In connection with the adaptation of the main organs to new specific conditions, a change in their functions occurs, which leads to their modifications, or metamorphoses (tubers, bulbs, spines, buds, flowers, etc.). In plant morphology, homologous and similar organs are distinguished. Homologous organs have the same origin, but may differ in shape and function. Similar organs perform the same functions and have the same appearance, but are different in their origin.

The organs of higher plants are characterized by oriented growth ( , which is a reaction to the unilateral action of external factors (light, gravity, humidity). The growth of axial organs towards light is defined as positive (shoots) and negative (main root) phototropism. Oriented growth of axial organs of a plant, caused by the unilateral action of gravity, is defined as geotropism.Positive geotropism of the root causes its directed growth towards the center, negative geotropism of the stem - from the center.

The shoot and root are present in rudimentary form in the embryo located in the mature seed. The embryonic shoot consists of an axis (embryo stalk) and cotyledon leaves, or cotyledons. The number of cotyledons in the embryo of seed plants ranges from 1 to 10-12.
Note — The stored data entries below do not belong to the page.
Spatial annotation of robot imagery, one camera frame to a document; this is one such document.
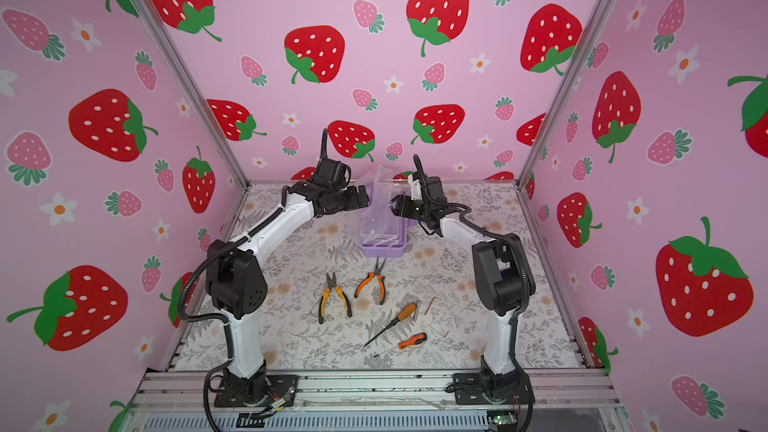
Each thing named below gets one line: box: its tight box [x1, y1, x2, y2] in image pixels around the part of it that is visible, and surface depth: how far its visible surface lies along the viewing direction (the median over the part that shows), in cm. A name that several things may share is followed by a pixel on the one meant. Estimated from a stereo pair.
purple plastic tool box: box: [356, 165, 416, 258], surface depth 95 cm
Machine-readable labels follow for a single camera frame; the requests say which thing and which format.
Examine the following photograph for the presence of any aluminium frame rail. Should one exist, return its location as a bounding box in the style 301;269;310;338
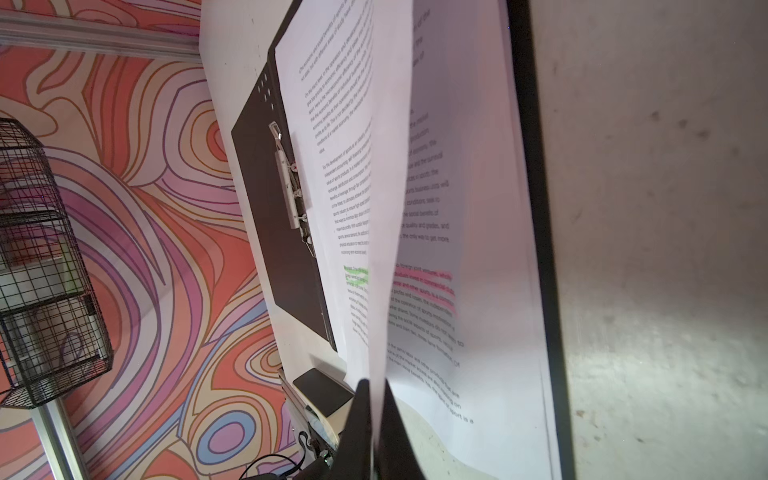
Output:
1;10;202;64

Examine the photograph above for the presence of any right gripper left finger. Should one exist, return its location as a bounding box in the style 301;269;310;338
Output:
296;379;372;479

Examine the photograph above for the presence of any left black wire basket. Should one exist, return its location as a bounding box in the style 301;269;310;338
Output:
1;118;114;409

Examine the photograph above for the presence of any printed paper stack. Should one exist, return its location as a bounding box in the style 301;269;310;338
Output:
274;1;413;387

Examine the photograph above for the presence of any teal calculator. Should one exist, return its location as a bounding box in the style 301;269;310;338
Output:
278;368;355;453

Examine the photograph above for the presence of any single printed paper sheet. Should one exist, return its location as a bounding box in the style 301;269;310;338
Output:
386;1;561;479

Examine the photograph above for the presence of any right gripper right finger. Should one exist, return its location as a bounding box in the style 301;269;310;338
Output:
374;381;426;480

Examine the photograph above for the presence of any white black file folder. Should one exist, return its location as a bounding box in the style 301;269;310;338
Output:
232;1;575;479

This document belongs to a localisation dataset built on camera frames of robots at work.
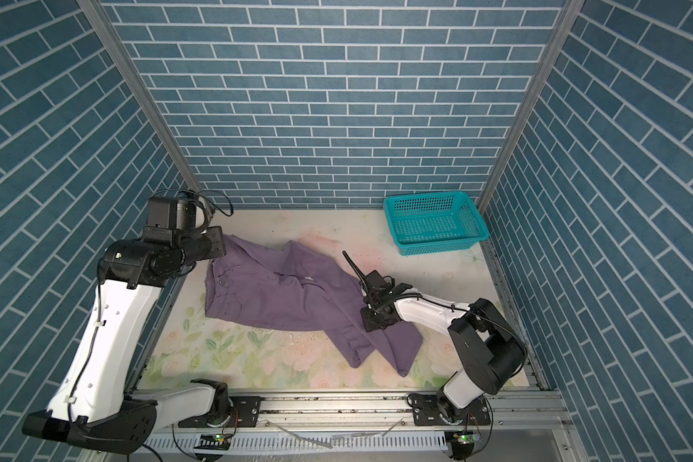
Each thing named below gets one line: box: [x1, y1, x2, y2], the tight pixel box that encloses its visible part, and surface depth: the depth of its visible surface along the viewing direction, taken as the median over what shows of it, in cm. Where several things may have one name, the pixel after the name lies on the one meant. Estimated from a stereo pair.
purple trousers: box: [204, 233, 424, 378], surface depth 89 cm
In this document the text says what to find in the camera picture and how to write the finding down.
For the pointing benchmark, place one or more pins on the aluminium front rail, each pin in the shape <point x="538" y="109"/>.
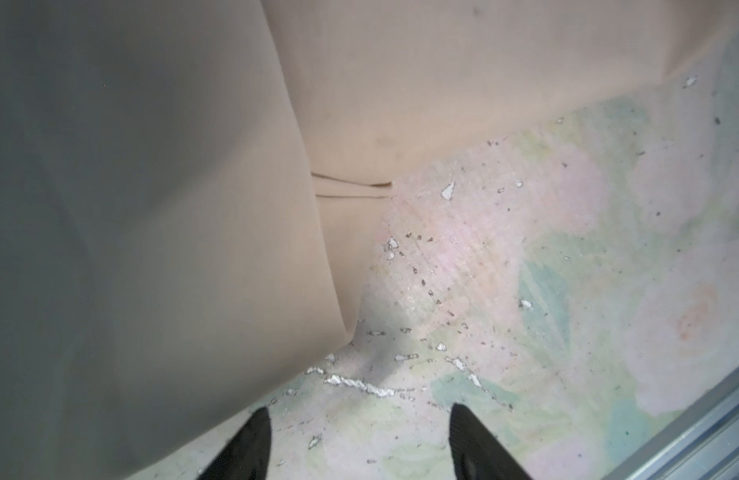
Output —
<point x="702" y="443"/>

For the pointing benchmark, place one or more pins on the beige shorts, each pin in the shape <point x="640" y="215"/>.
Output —
<point x="189" y="189"/>

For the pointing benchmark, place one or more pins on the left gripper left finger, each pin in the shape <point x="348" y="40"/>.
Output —
<point x="247" y="455"/>

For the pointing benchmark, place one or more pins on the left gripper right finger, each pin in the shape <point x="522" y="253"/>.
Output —
<point x="477" y="454"/>

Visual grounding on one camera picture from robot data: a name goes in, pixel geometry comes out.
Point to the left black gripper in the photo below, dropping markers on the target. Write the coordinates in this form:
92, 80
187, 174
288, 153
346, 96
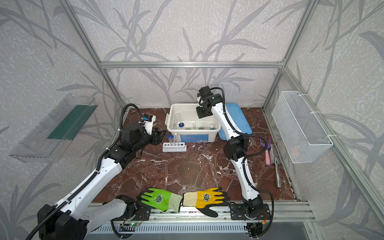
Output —
157, 136

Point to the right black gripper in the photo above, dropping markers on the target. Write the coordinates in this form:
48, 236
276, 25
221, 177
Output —
202, 110

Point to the blue plastic bin lid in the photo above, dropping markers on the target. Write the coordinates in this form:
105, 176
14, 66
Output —
237, 116

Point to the white plastic storage bin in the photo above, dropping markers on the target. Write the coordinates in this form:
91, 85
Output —
191, 119

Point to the clear cylinder blue hexagonal base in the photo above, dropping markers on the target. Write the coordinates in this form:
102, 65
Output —
179, 120

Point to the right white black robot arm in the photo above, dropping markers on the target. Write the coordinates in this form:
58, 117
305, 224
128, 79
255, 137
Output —
235, 150

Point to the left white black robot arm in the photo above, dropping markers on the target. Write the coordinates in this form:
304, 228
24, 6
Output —
66, 220

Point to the white test tube rack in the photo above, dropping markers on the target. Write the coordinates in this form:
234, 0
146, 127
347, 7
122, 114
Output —
174, 147

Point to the green work glove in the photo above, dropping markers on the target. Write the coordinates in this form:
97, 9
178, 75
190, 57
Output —
160, 199

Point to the yellow work glove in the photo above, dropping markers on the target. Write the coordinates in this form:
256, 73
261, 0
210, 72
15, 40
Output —
205, 199

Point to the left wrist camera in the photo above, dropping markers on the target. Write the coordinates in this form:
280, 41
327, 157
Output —
148, 122

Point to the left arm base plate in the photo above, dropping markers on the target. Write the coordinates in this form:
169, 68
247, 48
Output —
139, 214

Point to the purple rake pink handle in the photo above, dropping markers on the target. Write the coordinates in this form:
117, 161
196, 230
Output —
267, 152

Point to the clear acrylic wall shelf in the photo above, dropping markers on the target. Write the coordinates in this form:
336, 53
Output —
48, 141

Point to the white wire mesh basket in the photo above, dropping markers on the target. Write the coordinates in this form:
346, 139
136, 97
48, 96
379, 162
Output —
302, 133

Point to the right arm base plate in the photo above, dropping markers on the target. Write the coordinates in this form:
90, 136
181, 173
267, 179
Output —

At the end of the embryo axis there is a shoot growth point. It is formed by a meristem and often has a convex surface. This is the cone of growth, or apex. At the top of the shoot (apex) the rudiments of leaves are laid in the form of tubercles or ridges following the cotyledons. Typically, the leaf primordia grow faster than the stem, with the young leaves covering each other and the growth point, forming a bud of the embryo.

The part of the axis where the bases of the cotyledons are located is called the cotyledon node; the remaining portion of the embryonic axis, below the cotyledons, is called the hypocotyl, or subcotyledon. Its lower end passes into the embryonic root, which is so far represented only by a growth cone.

As the seed germinates, all organs of the embryo gradually begin to grow. The embryonic root emerges from the seed first. It strengthens the young plant in the soil and begins to absorb water and dissolved minerals, giving rise to the main root. The area at the border between the main root and the stem is called the root collar. In most plants, the main root begins to branch, and lateral roots of the second, third and higher orders appear, which leads to the formation of a root system. Adventitious roots can form quite early on the hypocotyl, in old sections of the root, on the stem, and sometimes on the leaves.

Almost simultaneously, a first-order shoot, or main shoot, develops from the embryonic bud (apex), which also branches, forming new shoots of the second, third and higher orders, which leads to the formation of the main shoot system.

As for the higher spore shoots (moss mosses, horsetails, ferns), their body (sporophyte) develops from the zygote. The initial stages of the life of the sporophyte take place in the tissues of the growths (gametophytes). An embryo develops from the zygote, consisting of a rudimentary shoot and a root pole.

So, the body of any higher plant consists of shoot and (except for mossy) root systems, built from repeating structures - shoots and roots.

In all organs of a higher plant, three tissue systems - integumentary, conductive and basal - continue continuously from organ to organ, reflecting the integrity of the plant organism. The first system forms the outer protective cover of plants; the second, including phloem and xylem, is immersed in the system of basic tissues. The fundamental difference in the structure of the root, stem and leaf is determined by the different distribution of these systems.

During primary growth, which begins near the tips of the roots and stems, the primary ones are formed, which make up the primary body of the plant. Primary xylem and primary phloem and associated parenchyma tissues form the central cylinder, or stele, of the stem and root of the primary plant body. There are several types of steles.